Well done and snap on the drill

 

It's not Snap-On. It's one of the budget brands here in Poland "Dexter" I am sure it's a rebranded something or other you would get elsewhere. I have a Makita that I really like but the Dexter is battery powered, at least. It's woefully lacking in torque though!

 

Fun wasn't it?? Now go and do the other one and then make sure your steady bar bushes are all good...if not replace them... Or you'll be doing engine mounts again shortly!!!!

 

Fun is one way to describe it!

 

One thing no-one mentioned to me is to remove the horn! Far more room with just removing that simple piece.

 

I've started on the other today but at least thankfully I will have a comrade to help with that side.
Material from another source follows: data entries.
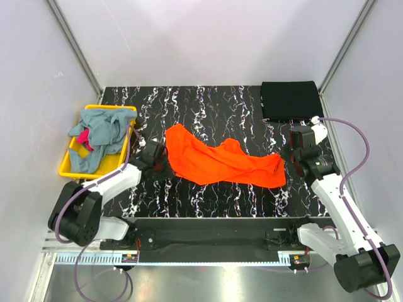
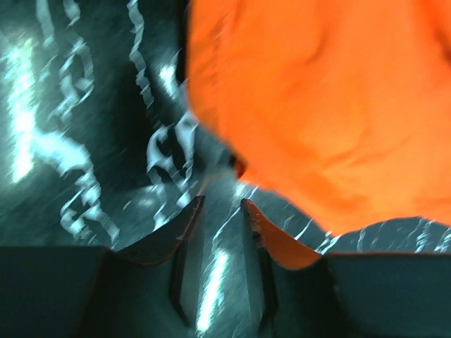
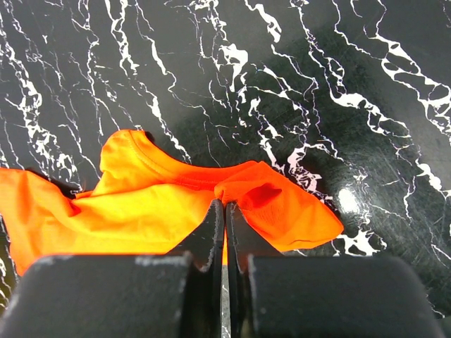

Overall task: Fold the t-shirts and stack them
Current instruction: Flatten the tshirt out

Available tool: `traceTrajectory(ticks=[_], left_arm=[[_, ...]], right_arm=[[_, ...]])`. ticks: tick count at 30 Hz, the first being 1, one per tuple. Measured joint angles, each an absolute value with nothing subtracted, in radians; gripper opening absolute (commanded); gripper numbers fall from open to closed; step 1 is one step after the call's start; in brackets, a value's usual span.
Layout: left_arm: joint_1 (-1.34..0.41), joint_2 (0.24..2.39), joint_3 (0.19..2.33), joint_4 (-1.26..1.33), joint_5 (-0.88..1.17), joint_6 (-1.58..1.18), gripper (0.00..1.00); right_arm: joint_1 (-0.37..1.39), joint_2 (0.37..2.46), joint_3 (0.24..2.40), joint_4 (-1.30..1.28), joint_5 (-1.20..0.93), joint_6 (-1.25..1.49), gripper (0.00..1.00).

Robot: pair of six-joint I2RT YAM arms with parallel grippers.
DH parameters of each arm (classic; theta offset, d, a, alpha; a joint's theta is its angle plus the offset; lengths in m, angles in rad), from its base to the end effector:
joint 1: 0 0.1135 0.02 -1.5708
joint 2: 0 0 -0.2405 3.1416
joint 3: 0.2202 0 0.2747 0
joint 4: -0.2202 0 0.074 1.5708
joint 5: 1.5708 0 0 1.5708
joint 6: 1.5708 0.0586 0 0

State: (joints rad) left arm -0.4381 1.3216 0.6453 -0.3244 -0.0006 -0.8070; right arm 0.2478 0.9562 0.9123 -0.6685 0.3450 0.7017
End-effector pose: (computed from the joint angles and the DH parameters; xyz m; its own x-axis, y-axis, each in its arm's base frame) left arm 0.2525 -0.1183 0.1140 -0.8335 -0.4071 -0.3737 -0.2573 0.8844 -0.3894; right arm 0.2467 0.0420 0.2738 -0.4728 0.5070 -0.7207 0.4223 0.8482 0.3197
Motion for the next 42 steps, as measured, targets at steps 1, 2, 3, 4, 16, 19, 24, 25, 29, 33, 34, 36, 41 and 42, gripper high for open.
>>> traceTrajectory(ticks=[1,2,3,4,16,19,24,25,29,33,34,36,41,42], left_arm=[[-0.438,1.344,0.646,-0.295,0.002,-0.821,0.37],[-0.438,1.361,0.646,-0.279,0.004,-0.828,0.37],[-0.438,1.383,0.646,-0.264,0.004,-0.837,0.37],[-0.438,1.405,0.646,-0.254,0.004,-0.843,0.37],[-0.439,1.444,0.652,-0.177,0.000,-0.875,0.42],[-0.440,1.444,0.652,-0.177,-0.001,-0.881,0.42],[-0.450,1.435,0.646,-0.179,-0.006,-0.896,0.42],[-0.454,1.430,0.645,-0.181,-0.006,-0.900,0.42],[-0.487,1.391,0.645,-0.192,-0.007,-0.913,0.42],[-0.508,1.366,0.646,-0.193,-0.011,-0.918,0.42],[-0.509,1.367,0.646,-0.194,-0.012,-0.918,0.41],[-0.509,1.370,0.646,-0.196,-0.014,-0.918,0.40],[-0.511,1.372,0.646,-0.205,-0.026,-0.925,0.38],[-0.512,1.370,0.645,-0.208,-0.031,-0.926,0.38]], right_arm=[[0.248,0.953,0.911,-0.667,0.344,0.705,0.00],[0.248,0.950,0.909,-0.665,0.342,0.706,0.00],[0.248,0.949,0.907,-0.664,0.339,0.708,0.00],[0.248,0.949,0.904,-0.661,0.337,0.709,0.00],[0.248,0.948,0.896,-0.647,0.323,0.712,0.00],[0.248,0.948,0.892,-0.645,0.320,0.712,0.00],[0.248,0.948,0.885,-0.639,0.319,0.712,0.00],[0.248,0.948,0.884,-0.638,0.319,0.712,0.00],[0.248,0.949,0.883,-0.632,0.317,0.712,0.00],[0.248,0.949,0.883,-0.630,0.310,0.712,0.00],[0.248,0.949,0.883,-0.629,0.308,0.712,0.00],[0.248,0.949,0.883,-0.625,0.302,0.712,0.00],[0.248,0.948,0.883,-0.624,0.297,0.712,0.00],[0.248,0.947,0.883,-0.624,0.297,0.712,0.00]])
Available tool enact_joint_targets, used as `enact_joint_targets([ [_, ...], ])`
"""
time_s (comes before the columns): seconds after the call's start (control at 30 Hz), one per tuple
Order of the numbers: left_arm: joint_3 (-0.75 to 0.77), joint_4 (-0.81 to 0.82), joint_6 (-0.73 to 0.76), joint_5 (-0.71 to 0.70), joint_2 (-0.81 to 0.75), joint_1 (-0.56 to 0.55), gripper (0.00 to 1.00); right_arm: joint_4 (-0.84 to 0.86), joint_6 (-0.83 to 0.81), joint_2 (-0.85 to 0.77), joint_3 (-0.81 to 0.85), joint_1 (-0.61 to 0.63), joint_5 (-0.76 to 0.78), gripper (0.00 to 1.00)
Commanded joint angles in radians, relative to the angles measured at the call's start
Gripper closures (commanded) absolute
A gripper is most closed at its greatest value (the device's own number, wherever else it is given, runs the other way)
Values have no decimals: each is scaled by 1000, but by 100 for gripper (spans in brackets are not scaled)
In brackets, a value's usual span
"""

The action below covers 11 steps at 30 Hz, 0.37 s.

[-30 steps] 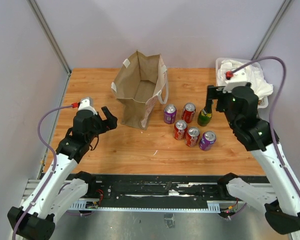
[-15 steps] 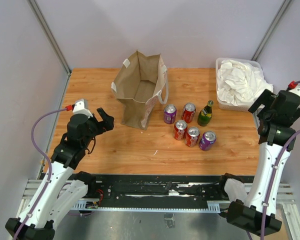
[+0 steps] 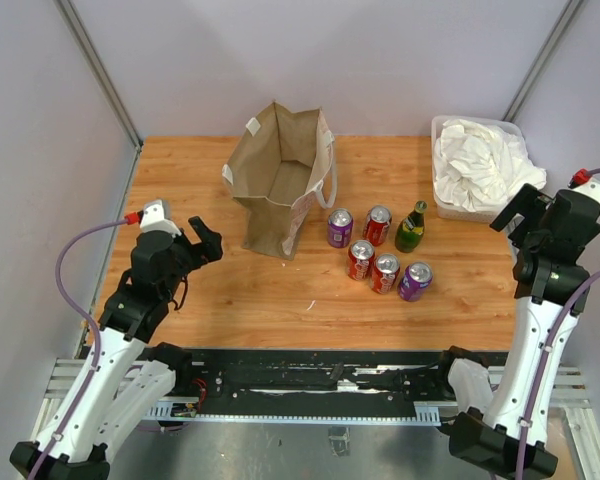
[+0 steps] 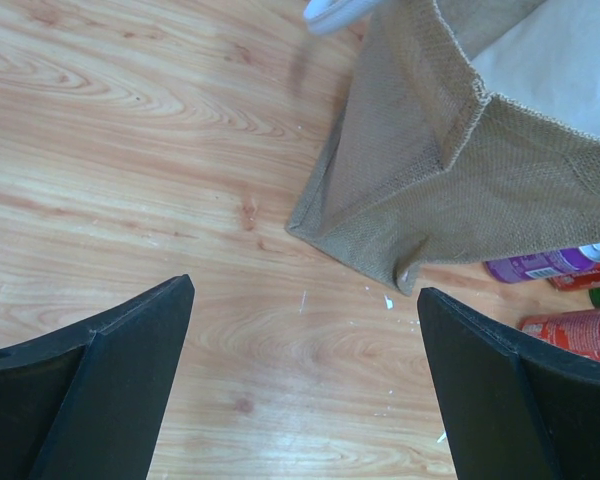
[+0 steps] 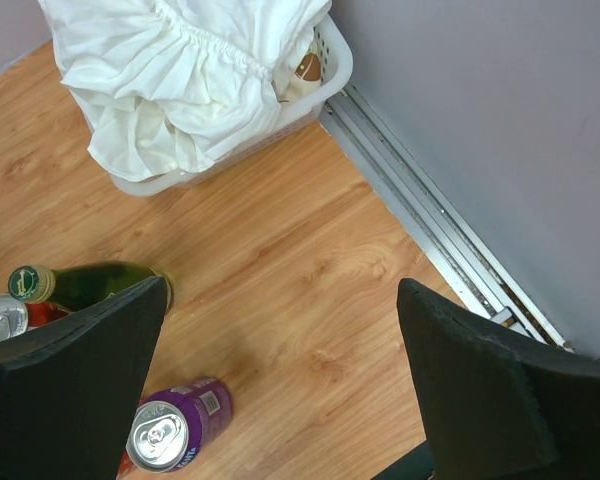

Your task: Take the beverage out of the canvas bag

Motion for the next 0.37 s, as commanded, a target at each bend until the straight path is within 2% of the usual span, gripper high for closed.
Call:
enact_joint_targets([
  [0.0,28,-26,14,-25,4,7,0,8,15,-9,-29,7,-3,1],
  [0.33,19,-24,-21,-14,3,7,0,26,-20,-23,-48,49,60,1],
])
I've been poking around the clutch side. Not a lot of room! And not a bracket I can remove unless you count removing the clutch housing. I've got the ECU, air scoop and a few other bits and pieces out the way to give me more room.

 

As for the steadies, it's funny you mention as the front lower steady's bolt had fell out whilst driving and I did about 150km without it while I found time to go get a bolt for it. Likely contributed to the downfall of the mounts! I've ordered replacement bushings for every steady and ordered the additional gearbox mounts too, just in case. I know the additional gearbox mounts might not be strictly necessary but will see how they fare.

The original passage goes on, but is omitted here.